1 Oz Boneless Baked or Broiled Perch

Easy to Prepare

Perch is easy to prepare and can be baked or broiled in the oven with just a few simple seasonings. It's a quick and easy meal option for busy weeknights. To prepare, simply season the perch with salt, pepper, and any other preferred seasoning. Preheat the oven to 400°F, and bake for 12-15 minutes, or until cooked through.

Full of Protein

Perch is full of protein, with one ounce containing around 6 grams. Protein is important for maintaining muscle mass and helps keep you feeling full for longer periods of time. Perch is also an excellent source of selenium, which plays a vital role in maintaining a healthy immune system.

Good for Weight Loss

Perch is an excellent option for Weight Loss or maintaining a healthy diet. It's low in calories and fat while being high in protein. Perch is also low in carbohydrates, making it an excellent option for those on a low-carb diet.

Adaptable for Any Meal

Perch is a versatile fish that can be used in a variety of dishes. It can be served as a main course or used in salads, tacos, or sandwiches. Perch also pairs well with a variety of sides, such as roasted vegetables, rice, or mashed potatoes.

Kid-Friendly Option

1 Oz Boneless Baked or Broiled Perch is a kid-friendly option for the whole family. It's mild in flavor and easy to eat, making it an excellent choice for picky eaters. For an added twist, try serving the perch with a side of sweet potato fries or steamed vegetables.

Rich in Omega-3 Fatty Acids

Perch is a rich source of Omega-3 Fatty Acids, which are essential for brain health and heart health. Omega-3 fatty acids have also been shown to reduce inflammation, improve eye health, and reduce the risk of certain types of cancer.

Can be Grilled or Fried Too

In addition to being baked or broiled, perch can also be grilled or fried. Grilling adds a smoky flavor to the fish, while frying gives it a crispy texture. To grill perch, place it on a preheated grill over medium heat and cook for 5-7 minutes on each side until cooked through. To fry perch, coat it in egg wash and seasoned breadcrumbs, then fry in oil until crispy.

Affordable Seafood

Perch is an affordable seafood option that's easy on the budget. While it's not as well-known as other seafood options like salmon or shrimp, it's just as delicious and nutritious. Plus, because perch is a sustainable fish species, you can enjoy it with a clear conscience.

Suitable for a Low-Carb Diet

Perch is a great option for those on a low-carb diet. It's low in carbohydrates and high in protein, making it an excellent choice for building muscle mass and keeping you feeling full. Perch can be served with a variety of low-carb sides, such as roasted asparagus or cauliflower rice.

Delicious and Nutritious

1 Oz Boneless Baked or Broiled Perch is both delicious and nutritious.

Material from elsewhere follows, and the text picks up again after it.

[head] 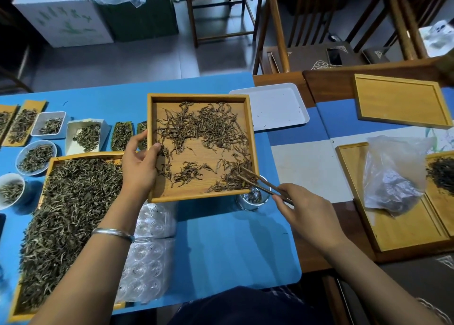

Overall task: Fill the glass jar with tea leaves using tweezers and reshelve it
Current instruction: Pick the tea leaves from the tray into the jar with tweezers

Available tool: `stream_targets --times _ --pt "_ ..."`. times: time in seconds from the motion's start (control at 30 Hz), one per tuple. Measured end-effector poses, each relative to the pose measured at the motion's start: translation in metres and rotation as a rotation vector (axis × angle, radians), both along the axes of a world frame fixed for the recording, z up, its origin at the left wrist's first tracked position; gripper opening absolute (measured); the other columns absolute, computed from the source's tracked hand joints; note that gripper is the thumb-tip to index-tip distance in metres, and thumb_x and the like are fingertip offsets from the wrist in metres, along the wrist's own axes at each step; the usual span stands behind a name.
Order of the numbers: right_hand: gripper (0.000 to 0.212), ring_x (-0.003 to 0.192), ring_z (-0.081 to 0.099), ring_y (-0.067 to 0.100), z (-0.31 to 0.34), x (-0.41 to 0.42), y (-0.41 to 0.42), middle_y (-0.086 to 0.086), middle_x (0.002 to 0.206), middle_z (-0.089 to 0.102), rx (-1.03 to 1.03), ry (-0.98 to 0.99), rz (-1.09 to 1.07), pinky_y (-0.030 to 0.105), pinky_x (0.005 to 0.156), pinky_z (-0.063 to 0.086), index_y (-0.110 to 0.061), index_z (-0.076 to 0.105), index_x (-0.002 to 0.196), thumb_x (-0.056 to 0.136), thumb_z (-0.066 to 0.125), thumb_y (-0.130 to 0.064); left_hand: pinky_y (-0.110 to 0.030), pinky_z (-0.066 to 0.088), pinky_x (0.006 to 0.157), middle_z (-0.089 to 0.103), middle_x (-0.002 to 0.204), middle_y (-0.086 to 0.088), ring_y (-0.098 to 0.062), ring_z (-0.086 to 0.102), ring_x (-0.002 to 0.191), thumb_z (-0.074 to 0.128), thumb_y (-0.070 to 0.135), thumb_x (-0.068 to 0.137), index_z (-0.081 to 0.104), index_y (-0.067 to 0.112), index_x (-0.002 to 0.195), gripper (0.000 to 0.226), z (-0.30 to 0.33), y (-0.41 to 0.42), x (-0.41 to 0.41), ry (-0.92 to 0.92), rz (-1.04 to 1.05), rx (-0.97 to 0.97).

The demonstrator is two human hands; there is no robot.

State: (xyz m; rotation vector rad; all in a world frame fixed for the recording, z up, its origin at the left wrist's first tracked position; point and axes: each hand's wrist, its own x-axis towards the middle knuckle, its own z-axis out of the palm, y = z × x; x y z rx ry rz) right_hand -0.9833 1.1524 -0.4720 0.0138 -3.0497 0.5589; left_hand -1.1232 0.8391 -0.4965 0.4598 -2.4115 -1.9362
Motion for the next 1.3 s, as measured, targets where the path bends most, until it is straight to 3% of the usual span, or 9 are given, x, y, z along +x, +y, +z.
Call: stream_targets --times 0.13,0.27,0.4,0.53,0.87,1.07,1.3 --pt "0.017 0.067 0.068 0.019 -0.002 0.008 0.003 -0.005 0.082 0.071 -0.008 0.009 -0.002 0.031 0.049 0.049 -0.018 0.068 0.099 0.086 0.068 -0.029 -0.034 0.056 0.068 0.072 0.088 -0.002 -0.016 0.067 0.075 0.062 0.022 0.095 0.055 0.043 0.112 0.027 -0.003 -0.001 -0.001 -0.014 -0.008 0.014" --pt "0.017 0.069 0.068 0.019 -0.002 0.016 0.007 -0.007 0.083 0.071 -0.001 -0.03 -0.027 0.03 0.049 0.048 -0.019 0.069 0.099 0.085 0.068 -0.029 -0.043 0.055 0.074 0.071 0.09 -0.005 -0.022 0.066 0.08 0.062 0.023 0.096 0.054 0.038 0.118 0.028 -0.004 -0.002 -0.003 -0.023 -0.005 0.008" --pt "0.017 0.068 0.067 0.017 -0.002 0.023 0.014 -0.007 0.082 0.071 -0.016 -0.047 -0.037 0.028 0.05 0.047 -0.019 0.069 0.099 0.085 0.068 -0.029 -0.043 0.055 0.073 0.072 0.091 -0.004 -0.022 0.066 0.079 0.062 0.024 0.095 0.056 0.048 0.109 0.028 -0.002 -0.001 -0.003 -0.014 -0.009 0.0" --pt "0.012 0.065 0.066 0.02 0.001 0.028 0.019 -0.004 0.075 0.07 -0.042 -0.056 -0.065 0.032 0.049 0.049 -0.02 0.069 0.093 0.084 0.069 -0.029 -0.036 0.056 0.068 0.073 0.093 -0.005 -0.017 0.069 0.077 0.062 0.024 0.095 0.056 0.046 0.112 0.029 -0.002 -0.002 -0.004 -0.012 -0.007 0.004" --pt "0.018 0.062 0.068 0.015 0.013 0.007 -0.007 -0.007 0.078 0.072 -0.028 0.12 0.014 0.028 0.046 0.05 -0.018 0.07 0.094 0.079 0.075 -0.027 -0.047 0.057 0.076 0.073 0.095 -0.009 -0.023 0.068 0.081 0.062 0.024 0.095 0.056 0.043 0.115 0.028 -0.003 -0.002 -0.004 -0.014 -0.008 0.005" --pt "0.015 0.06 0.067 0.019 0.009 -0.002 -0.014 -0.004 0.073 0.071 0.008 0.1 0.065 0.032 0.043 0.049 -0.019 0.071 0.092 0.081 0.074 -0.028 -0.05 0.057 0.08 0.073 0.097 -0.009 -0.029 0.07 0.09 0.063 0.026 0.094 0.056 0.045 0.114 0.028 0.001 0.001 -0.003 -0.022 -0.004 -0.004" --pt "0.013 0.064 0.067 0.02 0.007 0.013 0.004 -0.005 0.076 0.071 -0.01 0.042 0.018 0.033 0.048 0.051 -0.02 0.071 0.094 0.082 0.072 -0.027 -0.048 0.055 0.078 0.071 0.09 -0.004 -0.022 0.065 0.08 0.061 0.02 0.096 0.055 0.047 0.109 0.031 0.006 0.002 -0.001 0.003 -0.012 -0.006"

It's a great option for those looking for a healthy and easy meal that doesn't sacrifice flavor. In addition to being low in calories and high in protein, perch is also rich in vitamins and minerals, such as vitamin B12 and selenium.

Perch is a versatile fish that can be used in a variety of dishes.

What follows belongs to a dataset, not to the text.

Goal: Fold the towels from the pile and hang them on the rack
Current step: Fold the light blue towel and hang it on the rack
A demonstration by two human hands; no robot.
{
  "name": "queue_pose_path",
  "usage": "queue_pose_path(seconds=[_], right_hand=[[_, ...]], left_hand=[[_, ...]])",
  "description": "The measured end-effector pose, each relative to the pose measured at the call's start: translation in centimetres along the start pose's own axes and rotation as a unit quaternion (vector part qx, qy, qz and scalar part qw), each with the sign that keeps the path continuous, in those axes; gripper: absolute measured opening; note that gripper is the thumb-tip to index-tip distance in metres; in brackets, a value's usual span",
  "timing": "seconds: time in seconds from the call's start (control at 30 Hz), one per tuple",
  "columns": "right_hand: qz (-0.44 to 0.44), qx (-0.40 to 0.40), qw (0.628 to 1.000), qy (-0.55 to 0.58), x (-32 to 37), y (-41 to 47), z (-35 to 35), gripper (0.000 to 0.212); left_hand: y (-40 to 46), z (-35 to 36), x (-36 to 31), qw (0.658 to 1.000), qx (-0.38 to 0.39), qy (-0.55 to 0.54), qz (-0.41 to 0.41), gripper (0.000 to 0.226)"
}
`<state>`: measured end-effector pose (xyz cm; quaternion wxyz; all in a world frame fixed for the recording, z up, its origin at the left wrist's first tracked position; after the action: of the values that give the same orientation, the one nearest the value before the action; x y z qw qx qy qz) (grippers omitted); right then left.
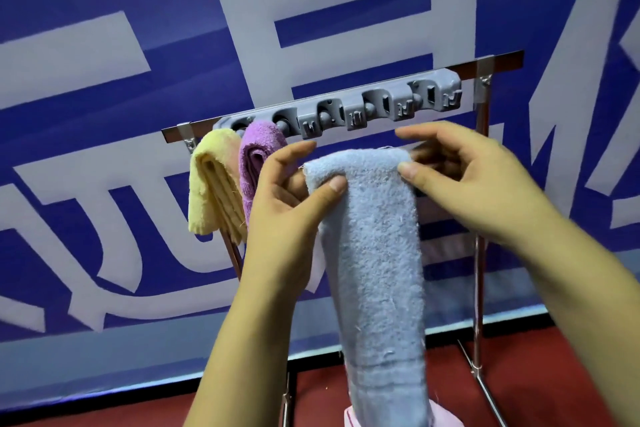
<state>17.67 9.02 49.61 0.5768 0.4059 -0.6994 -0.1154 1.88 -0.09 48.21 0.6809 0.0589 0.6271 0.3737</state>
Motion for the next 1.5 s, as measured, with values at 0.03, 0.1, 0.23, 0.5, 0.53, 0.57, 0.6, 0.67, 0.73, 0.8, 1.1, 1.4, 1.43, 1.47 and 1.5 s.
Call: queue_pose_path(seconds=[0.03, 0.1, 0.23, 0.5, 0.53, 0.57, 0.6, 0.67, 0.73, 0.8, 1.1, 1.4, 1.43, 1.47, 1.5], right_hand=[[-0.021, 0.015, 0.999, -0.037, 0.7, 0.6, 0.0, 0.040], [-0.064, 0.091, 0.992, -0.060, 2.5, 1.7, 0.9, 0.049], [-0.136, 0.201, 0.965, -0.100, 5.0, 3.5, 2.7, 0.044], [-0.140, 0.417, 0.862, -0.253, 5.3, 5.6, 6.7, 0.029], [-0.128, 0.426, 0.858, -0.258, 5.0, 5.9, 7.1, 0.029], [-0.115, 0.428, 0.857, -0.261, 4.8, 6.3, 7.5, 0.029], [-0.102, 0.425, 0.861, -0.260, 4.5, 6.8, 7.8, 0.030], [-0.083, 0.405, 0.873, -0.261, 4.3, 8.1, 8.1, 0.030], [-0.075, 0.367, 0.887, -0.270, 4.5, 9.6, 8.0, 0.031], [-0.064, 0.342, 0.898, -0.270, 4.9, 11.1, 8.0, 0.031], [0.010, 0.270, 0.939, -0.212, 6.0, 16.7, 9.4, 0.028], [0.153, 0.243, 0.958, 0.011, 5.1, 19.3, 12.1, 0.022], [0.169, 0.250, 0.953, 0.020, 4.6, 19.2, 12.7, 0.024], [0.184, 0.259, 0.948, 0.028, 4.1, 19.1, 13.3, 0.027], [0.199, 0.268, 0.942, 0.035, 3.5, 19.0, 13.8, 0.030]], left_hand=[[0.5, 0.2, -0.3, 1.000, 0.009, 0.009, -0.001, 0.044], [1.5, 0.3, -0.9, 1.000, 0.018, 0.020, -0.006, 0.043], [2.9, 0.1, -1.8, 0.998, 0.016, 0.060, -0.012, 0.046], [4.8, -2.2, -0.1, 0.993, -0.002, 0.109, -0.053, 0.042], [4.9, -2.5, 0.4, 0.992, -0.007, 0.116, -0.057, 0.040], [5.1, -2.8, 0.9, 0.991, -0.016, 0.122, -0.060, 0.037], [5.4, -3.2, 1.3, 0.990, -0.025, 0.124, -0.064, 0.035], [6.4, -3.7, 1.9, 0.988, -0.044, 0.130, -0.072, 0.034], [7.6, -4.3, 1.9, 0.983, -0.068, 0.157, -0.068, 0.036], [8.5, -4.8, 1.3, 0.975, -0.102, 0.193, -0.046, 0.035], [9.6, -4.8, 1.3, 0.977, -0.166, 0.128, -0.041, 0.017], [7.6, -4.5, 7.0, 0.962, -0.195, 0.039, -0.187, 0.081], [7.4, -4.3, 7.1, 0.962, -0.196, 0.035, -0.186, 0.074], [7.2, -4.0, 7.1, 0.963, -0.198, 0.034, -0.181, 0.071], [7.2, -3.8, 7.3, 0.964, -0.198, 0.031, -0.175, 0.069]])
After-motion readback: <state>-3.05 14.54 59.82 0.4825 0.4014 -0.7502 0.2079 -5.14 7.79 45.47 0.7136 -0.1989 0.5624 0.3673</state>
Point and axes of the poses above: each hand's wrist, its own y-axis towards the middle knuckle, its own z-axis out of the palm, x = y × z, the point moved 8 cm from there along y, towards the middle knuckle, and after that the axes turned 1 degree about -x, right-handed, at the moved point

5 Frequently Asked Questions About Boneless Baked or Broiled Perch

What is boneless baked or broiled perch?

Boneless baked or broiled perch is a lean freshwater fish that is typically seasoned with spices and herbs and baked or broiled until fully cooked.

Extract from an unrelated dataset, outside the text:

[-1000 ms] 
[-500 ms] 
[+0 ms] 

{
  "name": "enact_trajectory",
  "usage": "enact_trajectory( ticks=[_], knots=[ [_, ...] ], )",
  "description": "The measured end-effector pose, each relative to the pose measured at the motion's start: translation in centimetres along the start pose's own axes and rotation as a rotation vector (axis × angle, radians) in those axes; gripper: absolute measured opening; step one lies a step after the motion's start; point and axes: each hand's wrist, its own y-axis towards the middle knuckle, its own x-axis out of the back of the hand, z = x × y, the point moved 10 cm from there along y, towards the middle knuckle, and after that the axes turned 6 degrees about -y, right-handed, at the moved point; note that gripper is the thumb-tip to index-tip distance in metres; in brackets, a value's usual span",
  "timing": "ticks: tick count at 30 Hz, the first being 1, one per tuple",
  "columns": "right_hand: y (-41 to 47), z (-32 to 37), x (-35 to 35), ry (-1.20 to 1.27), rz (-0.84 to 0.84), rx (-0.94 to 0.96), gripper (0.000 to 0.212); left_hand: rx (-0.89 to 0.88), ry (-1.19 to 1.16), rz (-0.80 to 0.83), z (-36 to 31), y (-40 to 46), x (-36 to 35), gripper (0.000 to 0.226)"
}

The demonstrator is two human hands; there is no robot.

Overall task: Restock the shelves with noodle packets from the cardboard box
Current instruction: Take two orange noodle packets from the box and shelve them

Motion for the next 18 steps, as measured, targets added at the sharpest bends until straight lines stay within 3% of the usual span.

How many calories are in boneless baked or broiled perch?

Boneless baked or broiled perch has 38 calories per ounce.

What are the nutritional benefits of boneless baked or broiled perch?

Boneless baked or broiled perch is low in calories, high in protein, and a good source of Omega-3 Fatty Acids, which are essential for heart health and brain function. It also contains vitamins B12 and D and minerals like selenium and phosphorus.

What are some ways to serve boneless baked or broiled perch?

Boneless baked or broiled perch can be served as a main dish with a side of vegetables or rice, or added to salads, sandwiches, or wraps. It can also be used in fish tacos, stews or soups.

Is boneless baked or broiled perch safe to eat?

Yes, boneless baked or broiled perch is safe to eat as long as it is cooked to an internal temperature of 145°F (63°C) and stored properly to prevent contamination.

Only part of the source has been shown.